Planning for Capacity with SharePoint

When designing a SharePoint environment, it is always best to start the design simply and then expand on that design as needs arise. With SharePoint, this means that a single server should be planned and other servers added as new constraints are identified. A single server should not exceed several general limits in SharePoint, and those limits should be understood. These limits are as follows:

  • Number of SharePoint users fewer than 2,000—The number of specifically defined users in a SharePoint site should not exceed 2,000, or the risk of performance degradation arises. If more users are needed, Active Directory group membership can be used to scale the number of users to the tens of thousands.
  • Site collections of fewer than 50,000—Each site collection should hold no more than 50,000 users for optimal performance.
  • Subsites to a website fewer than 2,000—More than 2,000 subsites of any one site slows server performance.
  • Documents in a single folder of a document library fewer than 10,000—Performance degrades if more than 10,000 documents are stored in a single folder. Using multiple folders, however, increases this limit to almost two million documents.
  • Items in a view fewer than 2,000—Any more than this slows access.
  • Fewer than 100 web parts per page—Loading more than 100 web parts slows down the users' ability to view a page.
  • Individual document size less than 50MB—The bigger a document grows, the greater strain that document has on an environment. The default "hard limit" in SharePoint is 50MB; any larger documents would seriously slow down the server. The maximum document size is 2GB.

Understanding these limits is an important part of scaling the environment. If, after designing and implementing a SharePoint environment, any of these limits is reached, SharePoint should be scaled to match.

Gauging Content Growth

In addition to the amount of data that initially is loaded into SharePoint, an understanding of how fast that content will grow is critical in properly scaling an environment. Running out of storage space a year into a SharePoint deployment is not an ideal situation. It is important to understand how quickly content can grow and how to control this inevitable growth.

Proper use of site quotas in SharePoint is an effective way to maintain control over the size that a SharePoint database can grow to. Implementing site quotas as they are created is a recommended best-practice approach and should be considered in most situations.
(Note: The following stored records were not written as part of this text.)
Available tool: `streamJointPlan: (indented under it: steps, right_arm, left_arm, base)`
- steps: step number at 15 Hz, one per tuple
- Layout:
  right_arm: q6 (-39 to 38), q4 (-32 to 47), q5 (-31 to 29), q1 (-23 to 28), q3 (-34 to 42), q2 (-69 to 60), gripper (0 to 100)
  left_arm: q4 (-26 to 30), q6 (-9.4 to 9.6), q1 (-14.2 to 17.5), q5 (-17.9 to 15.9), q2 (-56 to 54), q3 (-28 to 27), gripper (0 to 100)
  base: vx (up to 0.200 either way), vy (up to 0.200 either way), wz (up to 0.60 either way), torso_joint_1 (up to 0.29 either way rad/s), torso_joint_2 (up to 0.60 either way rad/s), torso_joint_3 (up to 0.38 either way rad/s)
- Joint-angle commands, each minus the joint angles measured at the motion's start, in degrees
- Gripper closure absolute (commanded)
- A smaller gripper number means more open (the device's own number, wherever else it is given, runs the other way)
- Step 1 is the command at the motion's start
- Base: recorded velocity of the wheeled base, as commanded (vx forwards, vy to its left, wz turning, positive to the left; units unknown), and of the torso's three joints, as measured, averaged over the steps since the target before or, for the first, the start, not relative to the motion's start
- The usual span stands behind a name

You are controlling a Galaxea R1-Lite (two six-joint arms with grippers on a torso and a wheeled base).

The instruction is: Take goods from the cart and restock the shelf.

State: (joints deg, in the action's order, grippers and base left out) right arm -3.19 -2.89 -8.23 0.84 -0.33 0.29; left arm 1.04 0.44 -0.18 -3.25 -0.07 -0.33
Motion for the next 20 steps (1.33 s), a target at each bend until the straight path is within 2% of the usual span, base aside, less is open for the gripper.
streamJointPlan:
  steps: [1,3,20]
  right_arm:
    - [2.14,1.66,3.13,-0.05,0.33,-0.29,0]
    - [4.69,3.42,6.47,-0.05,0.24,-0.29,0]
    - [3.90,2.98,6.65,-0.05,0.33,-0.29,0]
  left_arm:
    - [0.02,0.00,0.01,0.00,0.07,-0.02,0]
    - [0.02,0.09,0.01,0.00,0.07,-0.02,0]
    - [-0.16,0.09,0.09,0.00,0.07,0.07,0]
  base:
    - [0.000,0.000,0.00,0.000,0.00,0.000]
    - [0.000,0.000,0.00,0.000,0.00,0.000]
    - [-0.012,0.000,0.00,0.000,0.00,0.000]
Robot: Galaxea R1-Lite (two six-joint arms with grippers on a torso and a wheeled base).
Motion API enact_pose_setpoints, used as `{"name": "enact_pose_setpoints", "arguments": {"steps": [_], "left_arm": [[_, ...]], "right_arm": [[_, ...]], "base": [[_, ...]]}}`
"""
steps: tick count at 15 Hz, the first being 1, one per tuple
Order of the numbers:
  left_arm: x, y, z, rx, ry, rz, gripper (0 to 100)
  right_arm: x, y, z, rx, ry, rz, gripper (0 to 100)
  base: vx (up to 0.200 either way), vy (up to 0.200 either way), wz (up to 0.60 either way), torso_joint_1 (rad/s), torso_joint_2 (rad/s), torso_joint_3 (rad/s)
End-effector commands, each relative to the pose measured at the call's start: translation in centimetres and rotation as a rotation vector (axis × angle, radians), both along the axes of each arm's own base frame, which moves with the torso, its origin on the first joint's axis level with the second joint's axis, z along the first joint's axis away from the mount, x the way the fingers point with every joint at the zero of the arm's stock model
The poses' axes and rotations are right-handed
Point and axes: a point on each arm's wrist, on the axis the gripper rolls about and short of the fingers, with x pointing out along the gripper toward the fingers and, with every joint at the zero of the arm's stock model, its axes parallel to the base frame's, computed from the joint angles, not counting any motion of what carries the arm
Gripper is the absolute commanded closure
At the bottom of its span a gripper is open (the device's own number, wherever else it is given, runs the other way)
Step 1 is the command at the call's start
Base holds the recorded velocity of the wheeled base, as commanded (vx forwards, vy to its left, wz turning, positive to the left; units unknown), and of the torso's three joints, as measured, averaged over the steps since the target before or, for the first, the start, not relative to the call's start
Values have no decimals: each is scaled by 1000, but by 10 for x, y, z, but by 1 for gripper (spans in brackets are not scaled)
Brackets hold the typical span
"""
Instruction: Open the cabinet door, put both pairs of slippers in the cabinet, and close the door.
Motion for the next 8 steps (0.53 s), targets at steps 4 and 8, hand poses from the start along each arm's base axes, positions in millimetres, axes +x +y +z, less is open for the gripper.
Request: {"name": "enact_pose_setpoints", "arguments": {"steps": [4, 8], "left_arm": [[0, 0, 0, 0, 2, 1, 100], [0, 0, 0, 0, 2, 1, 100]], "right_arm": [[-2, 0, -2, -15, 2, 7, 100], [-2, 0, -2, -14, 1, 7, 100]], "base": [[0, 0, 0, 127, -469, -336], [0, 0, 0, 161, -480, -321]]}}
It is easy to bloat SharePoint with unnecessary data, and site quotas help local site administrators to make judicious use of their available space.

SharePoint's SQL database can grow in size dramatically, depending on how heavily it is used and what type of content is included in it. Table 3.1 illustrates the effect that various data sources can have on a SQL database. Of particular note is the search and indexed content, which can grow large in tandem with the existing content.

Table 3.1. Effect of Various Components on SQL Server

Storage Type

Size

Database overhead

12MB

WSS site overhead

4MB

Document metadata (10 properties)

12KB

Search content

Up to 25% of content size

Indexed content

Up to 50% of content size

Transaction log

2–4% of content size on average after initial content upload

After SharePoint is implemented, it is important to monitor the system to ensure that it is not growing too fast for its own good. In addition to some of the default alerts and tools, a Management Pack for Microsoft Operations Manager (MOM) has been specifically designed to collect information about SharePoint, including the ability to monitor growth of specific components.